The velcroed packets of dried and / or powdered food available to the space chefs included:
Basically I went to the supermarket and just chose a selection of dried and/or powdered foodstuffs, and a few interesting things in tubes…. It was quite eye opening to see what’s available. Alsp, as I couldn’t simulate all aspects of the International Space Station, I provided them with hot and cold water on tap to mix into their ingredients if they wished to.
And here are the final dishes they prepared for me:
Clockwise from top left: Golden syrup porridge and custard, pate and tomato paste tortilla with crunchy banana bits, hot chocolate strawberry pudding and tomato and garlic stew. (!!)
The girls loved measuring out and mixing up the ingredients, but most of all they loved making me squirm as I attempted to eat what they had made.
Do I love my children? Perhaps a funny thing to ask in the middle of a post about space travel, but it was a question I had to repeatedly put to myself as I ate their four course meal….
I do love my children, but eating their food was a challenge. There’s no other polite way of phrasing it… I don’t think I’m cut out to be an astronaut.
But at least once I’d had plenty of water to drink and brushed my teeth several times to get rid of the flavours, we had books to put us all to rights again.
100 Facts Space Travel by Sue Becklake, 100 Facts Stars and Galaxies by Clive Gifford and 100 Facts Solar System by Ian Graham recently arrived in our home and have been the spark for many curious conversations since then. “Mum, did you know that there’s an exoplanet which might be just one GIANT diamond, 4000 kilometres wide?”, “Mum, mum, mum, can I watch this film about a mission to Jupiter’s moon called Europa?”, “Mum, did you know you have to tie yourself to the toilet in space?!”….
Each book groups facts around sub-themes. For example, in the book about space travel there are collections of facts to do with spacesuits, space tourists, and even space travel in books and films whilst in the book about stars and galaxies there are facts groups around themes such as the birth of a star, black holes, and the search for extraterrestrial life. A wide variety of images are used to illustrate the facts – photos, drawings, comic strips and even images of historic documents and artefacts, helping to create a collage or pin-board feel to the books. Peppered throughout the pages are mini-quizzes and the occasional practical activity, such as using a balloon to illustrate the expansion of the universe.

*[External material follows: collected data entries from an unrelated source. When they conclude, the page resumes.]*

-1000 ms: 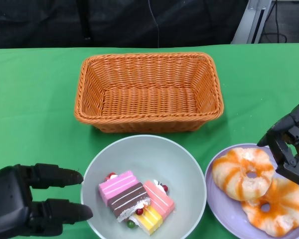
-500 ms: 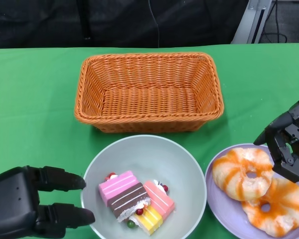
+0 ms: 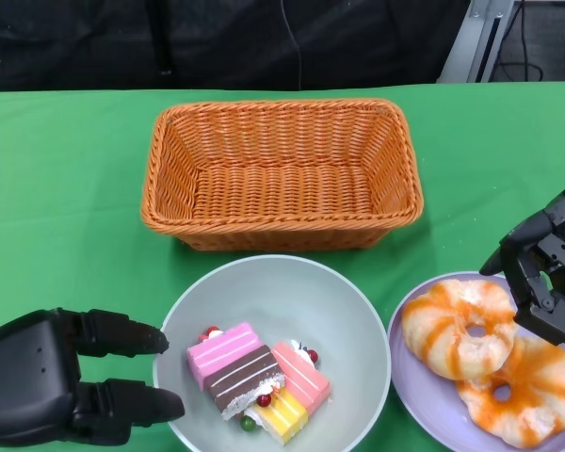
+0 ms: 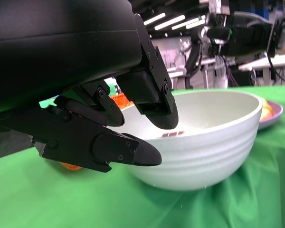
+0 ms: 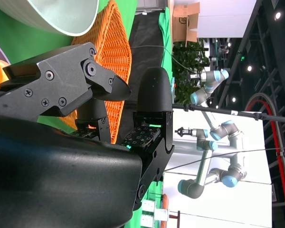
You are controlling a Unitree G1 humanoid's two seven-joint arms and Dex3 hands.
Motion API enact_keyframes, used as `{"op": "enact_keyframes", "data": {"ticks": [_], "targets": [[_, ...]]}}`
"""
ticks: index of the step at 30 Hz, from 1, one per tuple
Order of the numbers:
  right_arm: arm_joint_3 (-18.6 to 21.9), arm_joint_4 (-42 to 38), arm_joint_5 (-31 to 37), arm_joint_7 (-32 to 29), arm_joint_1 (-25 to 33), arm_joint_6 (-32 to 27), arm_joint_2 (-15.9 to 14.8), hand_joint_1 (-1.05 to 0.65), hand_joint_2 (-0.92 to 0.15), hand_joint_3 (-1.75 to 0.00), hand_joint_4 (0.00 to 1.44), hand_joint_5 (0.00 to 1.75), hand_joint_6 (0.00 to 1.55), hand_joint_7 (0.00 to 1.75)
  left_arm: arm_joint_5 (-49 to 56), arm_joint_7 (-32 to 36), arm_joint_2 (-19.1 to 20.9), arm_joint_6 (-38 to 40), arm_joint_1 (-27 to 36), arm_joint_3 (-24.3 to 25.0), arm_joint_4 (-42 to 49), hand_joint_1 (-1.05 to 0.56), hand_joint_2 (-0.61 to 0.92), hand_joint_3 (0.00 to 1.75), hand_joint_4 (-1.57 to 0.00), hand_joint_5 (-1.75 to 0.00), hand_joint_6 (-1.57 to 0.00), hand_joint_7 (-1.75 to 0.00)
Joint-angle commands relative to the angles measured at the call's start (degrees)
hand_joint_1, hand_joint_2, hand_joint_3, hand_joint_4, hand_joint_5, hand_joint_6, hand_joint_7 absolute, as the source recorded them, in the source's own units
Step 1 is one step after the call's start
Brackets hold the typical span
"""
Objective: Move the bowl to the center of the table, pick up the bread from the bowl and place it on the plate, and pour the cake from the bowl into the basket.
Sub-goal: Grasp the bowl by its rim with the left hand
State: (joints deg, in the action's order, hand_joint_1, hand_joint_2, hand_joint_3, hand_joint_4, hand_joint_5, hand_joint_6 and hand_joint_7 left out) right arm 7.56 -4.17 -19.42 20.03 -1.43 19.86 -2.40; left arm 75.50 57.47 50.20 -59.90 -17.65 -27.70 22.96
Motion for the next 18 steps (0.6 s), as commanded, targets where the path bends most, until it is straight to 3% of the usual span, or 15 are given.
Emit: {"op": "enact_keyframes", "data": {"ticks": [1,18], "targets": [[0.1,0.9,0.0,-0.6,0.3,0.1,0.4,-0.06,-0.71,-0.93,0.72,1.69,0.63,1.37,-1.9,-2.7,1.4,-1.0,-1.4,-1.3,1.7,-0.47,0.92,0.19,-0.85,-0.03,-0.92,-0.01],[-0.6,2.8,-0.5,-0.8,1.4,-0.9,0.6,-0.07,-0.68,-0.94,0.72,1.67,0.64,1.34,-3.0,-7.3,0.5,-1.5,-4.7,-5.6,4.9,-0.47,0.92,0.17,-0.9,-0.05,-0.97,-0.02]]}}
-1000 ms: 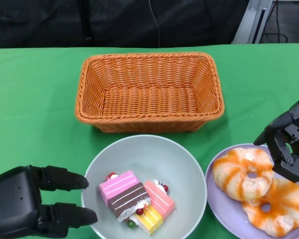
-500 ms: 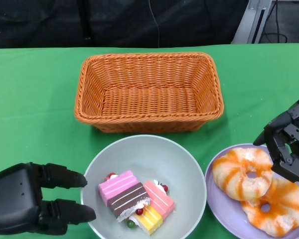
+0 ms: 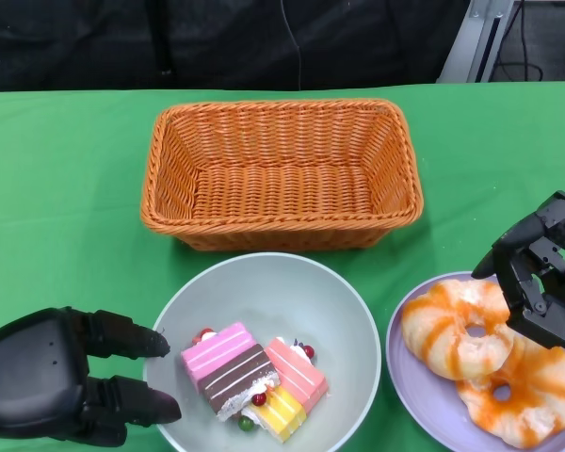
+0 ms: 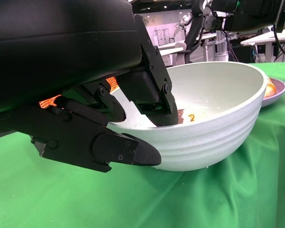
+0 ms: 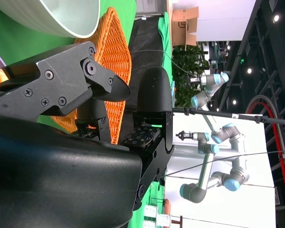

Perfectly pitched to appeal to my 7 and 10 year old, these are great books for dipping in and out of. The short snippets of information make it easy to read “just one more”, and the range of information included plenty of facts which my kids were delighted by and hadn’t come across before, even though we’ve quite a few space books at home. These books would also, no doubt, work really well in primary schools.
Whilst we experimented with our space food we listened to:
Other activities you could enjoy alongside the three space books from Miles Kelly include:
What’s the most disgusting thing you’ve eaten recently? Would you travel into space if you could?
Disclosure: I received free review copies of the books which inspired our space food odyssey from their publisher.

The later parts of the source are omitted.